─── DATA TO USE

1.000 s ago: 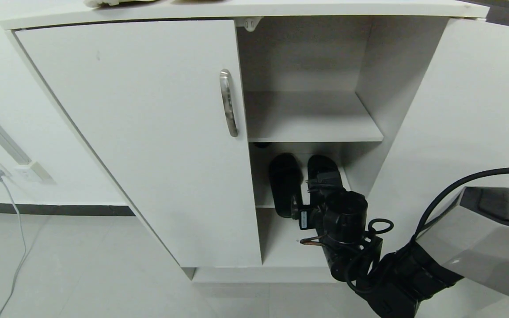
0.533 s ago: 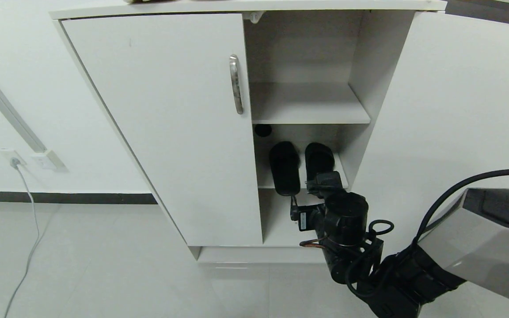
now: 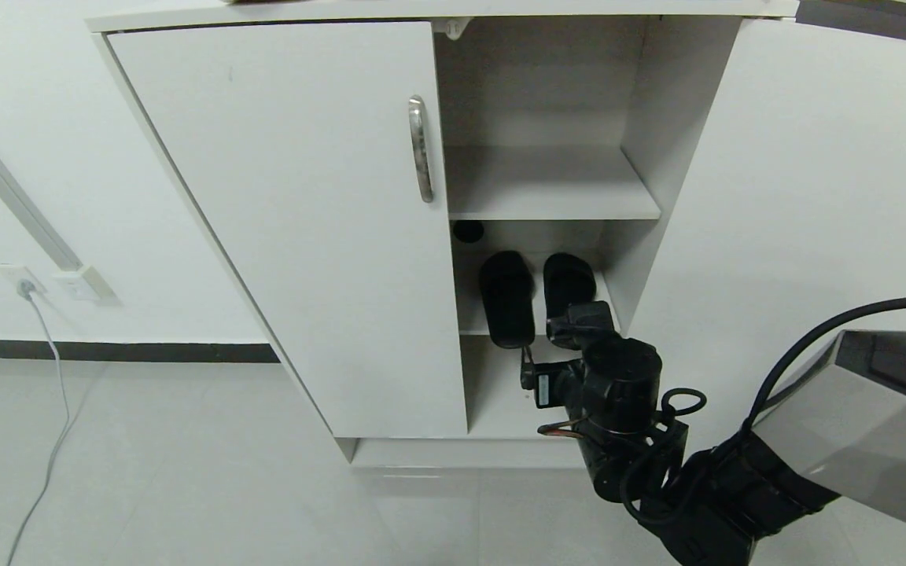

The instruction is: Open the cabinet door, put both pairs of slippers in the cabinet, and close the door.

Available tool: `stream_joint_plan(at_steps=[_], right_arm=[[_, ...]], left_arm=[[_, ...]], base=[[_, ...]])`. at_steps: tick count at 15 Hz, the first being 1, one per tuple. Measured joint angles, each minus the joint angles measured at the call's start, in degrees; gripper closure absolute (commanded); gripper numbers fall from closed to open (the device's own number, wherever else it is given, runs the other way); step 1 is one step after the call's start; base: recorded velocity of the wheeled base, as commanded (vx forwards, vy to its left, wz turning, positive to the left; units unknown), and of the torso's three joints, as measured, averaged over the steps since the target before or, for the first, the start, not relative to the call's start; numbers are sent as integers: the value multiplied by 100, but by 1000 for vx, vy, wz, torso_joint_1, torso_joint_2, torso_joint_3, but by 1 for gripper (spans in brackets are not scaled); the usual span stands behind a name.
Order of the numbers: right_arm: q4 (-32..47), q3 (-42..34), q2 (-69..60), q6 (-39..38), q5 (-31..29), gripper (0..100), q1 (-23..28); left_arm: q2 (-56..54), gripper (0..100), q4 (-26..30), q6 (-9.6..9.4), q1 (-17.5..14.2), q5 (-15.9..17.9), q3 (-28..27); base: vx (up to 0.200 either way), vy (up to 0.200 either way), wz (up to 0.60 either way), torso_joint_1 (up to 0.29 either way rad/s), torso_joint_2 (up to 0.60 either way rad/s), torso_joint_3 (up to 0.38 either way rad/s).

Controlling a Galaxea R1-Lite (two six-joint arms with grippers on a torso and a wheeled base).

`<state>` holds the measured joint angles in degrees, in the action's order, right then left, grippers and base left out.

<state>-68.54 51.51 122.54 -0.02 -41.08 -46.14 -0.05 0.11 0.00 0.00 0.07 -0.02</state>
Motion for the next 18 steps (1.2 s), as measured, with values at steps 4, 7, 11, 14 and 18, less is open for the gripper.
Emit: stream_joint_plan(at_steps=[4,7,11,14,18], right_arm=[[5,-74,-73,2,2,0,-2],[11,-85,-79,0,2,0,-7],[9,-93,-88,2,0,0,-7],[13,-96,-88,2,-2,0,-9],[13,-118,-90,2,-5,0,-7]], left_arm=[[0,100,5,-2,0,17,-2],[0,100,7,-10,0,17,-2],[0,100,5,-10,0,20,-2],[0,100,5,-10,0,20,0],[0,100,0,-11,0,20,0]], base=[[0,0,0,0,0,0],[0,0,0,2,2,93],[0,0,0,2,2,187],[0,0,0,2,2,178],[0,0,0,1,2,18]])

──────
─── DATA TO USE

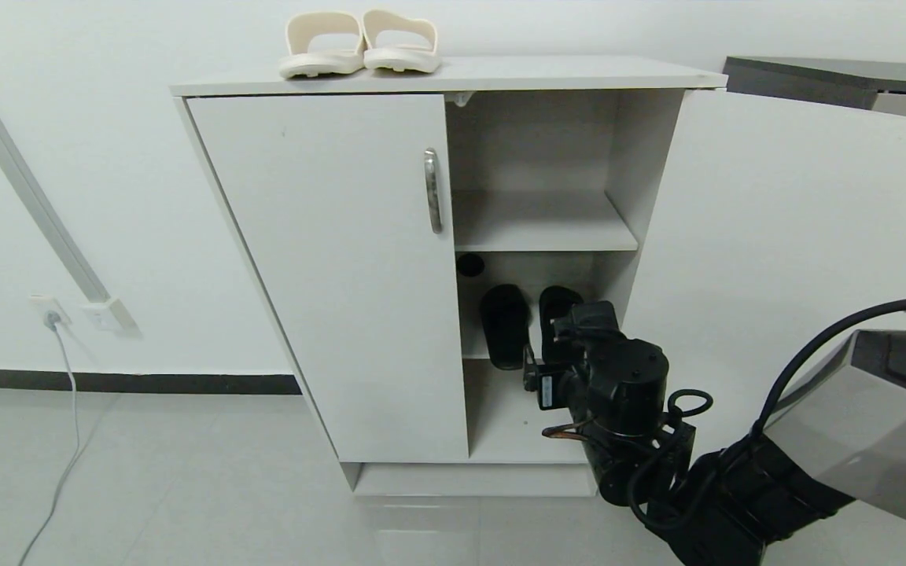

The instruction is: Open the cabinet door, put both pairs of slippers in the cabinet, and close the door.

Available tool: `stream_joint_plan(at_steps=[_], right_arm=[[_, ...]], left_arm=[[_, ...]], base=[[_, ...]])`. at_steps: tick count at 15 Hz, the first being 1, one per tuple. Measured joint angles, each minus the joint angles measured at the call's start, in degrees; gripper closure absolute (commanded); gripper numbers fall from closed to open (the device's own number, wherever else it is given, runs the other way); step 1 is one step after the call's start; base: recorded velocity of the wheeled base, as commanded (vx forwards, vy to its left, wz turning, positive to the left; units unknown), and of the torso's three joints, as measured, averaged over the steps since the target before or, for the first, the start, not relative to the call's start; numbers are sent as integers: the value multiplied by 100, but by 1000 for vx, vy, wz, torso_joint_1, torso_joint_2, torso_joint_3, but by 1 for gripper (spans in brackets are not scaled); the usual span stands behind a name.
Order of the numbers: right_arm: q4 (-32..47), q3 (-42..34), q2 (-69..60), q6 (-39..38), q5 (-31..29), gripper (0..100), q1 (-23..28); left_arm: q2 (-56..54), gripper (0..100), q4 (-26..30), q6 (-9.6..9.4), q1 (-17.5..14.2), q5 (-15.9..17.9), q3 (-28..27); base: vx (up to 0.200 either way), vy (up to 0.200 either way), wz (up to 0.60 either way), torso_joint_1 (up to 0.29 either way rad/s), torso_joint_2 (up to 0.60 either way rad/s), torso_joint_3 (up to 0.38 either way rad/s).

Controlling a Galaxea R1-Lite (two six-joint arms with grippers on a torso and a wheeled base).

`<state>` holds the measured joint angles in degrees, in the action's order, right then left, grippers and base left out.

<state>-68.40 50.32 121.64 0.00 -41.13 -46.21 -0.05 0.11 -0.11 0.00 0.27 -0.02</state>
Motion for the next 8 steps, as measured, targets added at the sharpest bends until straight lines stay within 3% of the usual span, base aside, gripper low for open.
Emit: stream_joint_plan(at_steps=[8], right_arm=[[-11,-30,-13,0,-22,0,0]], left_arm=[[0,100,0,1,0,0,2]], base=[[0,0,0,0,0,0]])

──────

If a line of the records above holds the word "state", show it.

YOUR SOLUTION
`<state>` holds the measured joint angles in degrees, in the action's order, right then left, grippers and base left out.
<state>-68.54 51.51 122.54 -0.02 -41.08 -46.14 -0.05 0.11 0.00 0.00 0.07 -0.02</state>
`<state>` holds the measured joint angles in degrees, in the action's order, right then left, grippers and base left out.
<state>-68.40 50.32 121.64 0.00 -41.13 -46.21 -0.05 0.11 -0.11 0.00 0.27 -0.02</state>

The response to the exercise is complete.